In a move that could save countless lives, the US Food and Drug Administration has approved a vaccine designed to combat Ebola with a truly incredible success rate. The drug, called Ervebo, has proven itself in Ebola-devastated areas of the Democratic Republic of the Congo, and while cases of Ebola are uncommon in the United States, it’s a powerful weapon in the arsenal of healthcare workers.
Like any virus, the Ebola virus comes in more than one strain, and combating those various strains can prove difficult for scientists. One particularly troubling strain is the Zaire variant, and the Ervebo vaccine has demonstrated itself to be 100% effective when administered correctly.
The drug, which was developed by Merck & Co., has a record of 100% effectiveness when it is administered a minimum of 10 days before exposure to the virus.
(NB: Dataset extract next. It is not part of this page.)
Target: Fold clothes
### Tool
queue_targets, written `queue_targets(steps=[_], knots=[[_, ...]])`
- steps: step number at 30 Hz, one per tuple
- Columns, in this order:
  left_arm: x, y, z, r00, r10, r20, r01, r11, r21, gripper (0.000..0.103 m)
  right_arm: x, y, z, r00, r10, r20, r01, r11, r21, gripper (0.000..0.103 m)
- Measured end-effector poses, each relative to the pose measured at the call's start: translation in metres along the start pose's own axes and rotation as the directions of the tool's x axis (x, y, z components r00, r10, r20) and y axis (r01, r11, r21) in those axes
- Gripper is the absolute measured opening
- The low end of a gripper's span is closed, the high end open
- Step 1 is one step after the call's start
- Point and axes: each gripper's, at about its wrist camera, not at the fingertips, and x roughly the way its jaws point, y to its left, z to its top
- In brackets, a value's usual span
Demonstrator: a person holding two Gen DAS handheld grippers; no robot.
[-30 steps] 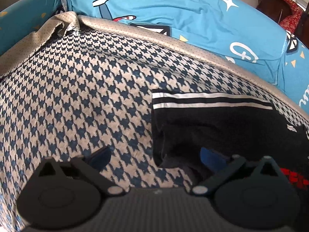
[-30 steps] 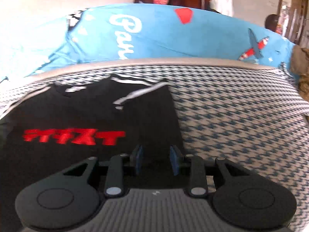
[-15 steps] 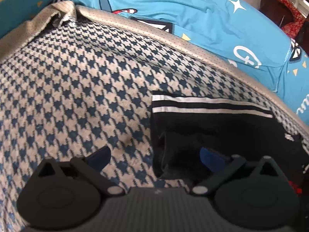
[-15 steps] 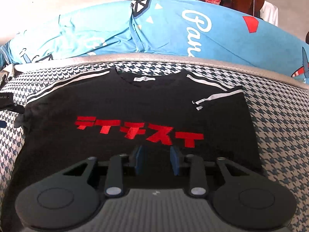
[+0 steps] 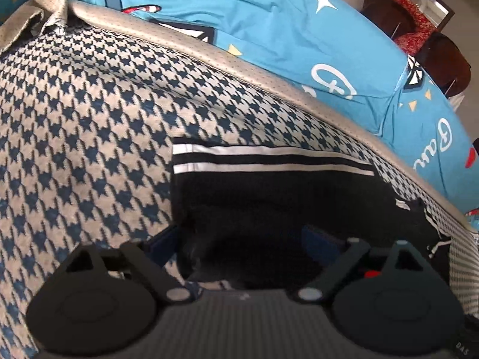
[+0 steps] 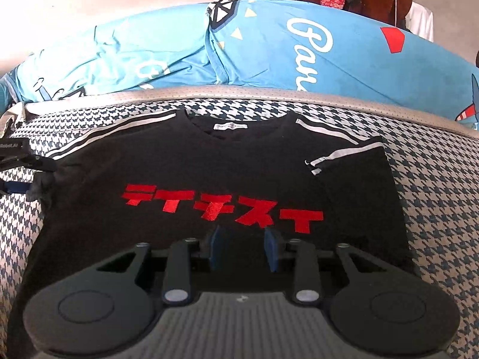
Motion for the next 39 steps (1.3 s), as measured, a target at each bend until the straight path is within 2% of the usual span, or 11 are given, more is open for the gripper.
queue_targets(steps=[4, 10, 13, 16, 18, 20, 22, 25, 33, 36, 39], knots=[[0.001, 0.001, 0.001, 1.000, 0.018, 0.007, -0.018, 1.000, 0.000, 0.082, 0.000, 0.000, 0.000, 1.000, 0.003, 0.004, -0.003, 1.000, 0.003, 0.033], [0.000, 0.012, 0.002, 1.000, 0.020, 0.018, -0.019, 0.998, -0.056, 0.082, 0.000, -0.001, 0.001, 1.000, 0.001, 0.005, -0.001, 1.000, 0.006, 0.033], [-0.001, 0.019, 0.002, 0.999, -0.009, 0.031, 0.012, 0.994, -0.109, 0.082, -0.001, -0.001, 0.001, 1.000, 0.002, 0.007, -0.002, 1.000, 0.004, 0.033], [0.001, 0.019, 0.002, 0.999, -0.023, 0.032, 0.027, 0.993, -0.112, 0.082, -0.001, -0.001, 0.001, 1.000, 0.004, 0.009, -0.004, 1.000, 0.002, 0.033], [0.001, 0.016, 0.002, 0.999, -0.026, 0.037, 0.030, 0.994, -0.108, 0.073, -0.001, -0.001, 0.001, 1.000, 0.005, 0.011, -0.005, 1.000, 0.000, 0.033], [0.002, 0.014, 0.003, 0.999, -0.033, 0.030, 0.036, 0.994, -0.105, 0.053, -0.001, -0.001, 0.001, 1.000, 0.006, 0.012, -0.006, 1.000, -0.001, 0.033], [0.003, 0.013, 0.004, 0.999, -0.038, 0.023, 0.040, 0.994, -0.102, 0.045, -0.001, -0.002, 0.001, 1.000, 0.007, 0.016, -0.007, 1.000, 0.001, 0.033], [0.005, 0.012, 0.005, 0.997, -0.081, 0.012, 0.082, 0.991, -0.111, 0.022, -0.002, -0.002, 0.001, 1.000, 0.006, 0.018, -0.006, 1.000, 0.003, 0.033], [-0.001, 0.002, 0.003, 0.988, -0.132, 0.075, 0.140, 0.983, -0.116, 0.016, -0.001, -0.001, 0.000, 1.000, 0.008, 0.025, -0.009, 1.000, 0.004, 0.033], [-0.007, -0.010, 0.002, 0.982, -0.155, 0.107, 0.164, 0.983, -0.085, 0.016, -0.001, -0.003, 0.000, 1.000, 0.004, 0.028, -0.004, 1.000, 0.008, 0.033], [-0.008, -0.031, -0.002, 0.972, -0.212, 0.097, 0.215, 0.976, -0.027, 0.016, -0.001, -0.004, 0.000, 0.999, 0.004, 0.032, -0.005, 1.000, 0.011, 0.033]])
The vaccine is a single-dose shot, which is ideal, especially in areas ravaged by the virus where requiring people to come back for multiple appointments can be tricky.
That, obviously, is an incredible success rate, and while it may have more of an impact in areas of the world where the virus seems to spread like wildfire, the FDA approval of the drug means it could be used in the United States if needed.
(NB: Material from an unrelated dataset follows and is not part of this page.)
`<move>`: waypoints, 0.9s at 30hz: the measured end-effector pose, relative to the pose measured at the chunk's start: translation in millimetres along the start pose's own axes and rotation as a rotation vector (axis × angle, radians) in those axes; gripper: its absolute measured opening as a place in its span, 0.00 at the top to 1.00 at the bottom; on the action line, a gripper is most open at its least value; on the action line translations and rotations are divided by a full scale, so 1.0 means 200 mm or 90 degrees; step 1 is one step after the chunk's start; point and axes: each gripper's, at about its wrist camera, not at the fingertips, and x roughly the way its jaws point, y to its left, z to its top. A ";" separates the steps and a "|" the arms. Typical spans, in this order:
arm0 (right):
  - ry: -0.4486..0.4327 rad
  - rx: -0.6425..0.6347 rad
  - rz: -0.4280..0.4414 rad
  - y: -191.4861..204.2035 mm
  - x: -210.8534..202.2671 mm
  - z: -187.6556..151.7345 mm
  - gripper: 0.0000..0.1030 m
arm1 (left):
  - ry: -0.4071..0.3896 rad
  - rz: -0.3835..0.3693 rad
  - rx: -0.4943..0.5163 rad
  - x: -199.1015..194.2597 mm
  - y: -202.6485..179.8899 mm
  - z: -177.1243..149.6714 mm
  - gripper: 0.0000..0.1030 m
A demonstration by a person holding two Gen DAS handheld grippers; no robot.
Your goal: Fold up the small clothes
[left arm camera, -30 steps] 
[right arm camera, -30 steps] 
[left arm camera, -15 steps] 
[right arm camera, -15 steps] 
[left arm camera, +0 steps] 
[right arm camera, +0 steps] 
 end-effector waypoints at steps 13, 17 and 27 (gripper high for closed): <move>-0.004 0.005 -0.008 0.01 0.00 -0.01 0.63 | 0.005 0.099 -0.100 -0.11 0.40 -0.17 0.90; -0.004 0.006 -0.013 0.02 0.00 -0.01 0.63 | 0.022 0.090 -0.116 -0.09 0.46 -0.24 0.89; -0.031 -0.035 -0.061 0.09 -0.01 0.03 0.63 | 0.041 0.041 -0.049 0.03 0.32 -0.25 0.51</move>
“Ebola virus disease is a rare but severe and often deadly disease that knows no borders. Vaccination is essential to help prevent outbreaks and to stop the Ebola virus from spreading when outbreaks do occur,” Peter Marks, director of the FDA’s Center for Biologics Evaluation and Research, said in a statement. “The FDA’s approval of Ervebo is a major advance in helping to protect against the Zaire ebolavirus as well as advancing U.S. government preparedness efforts.”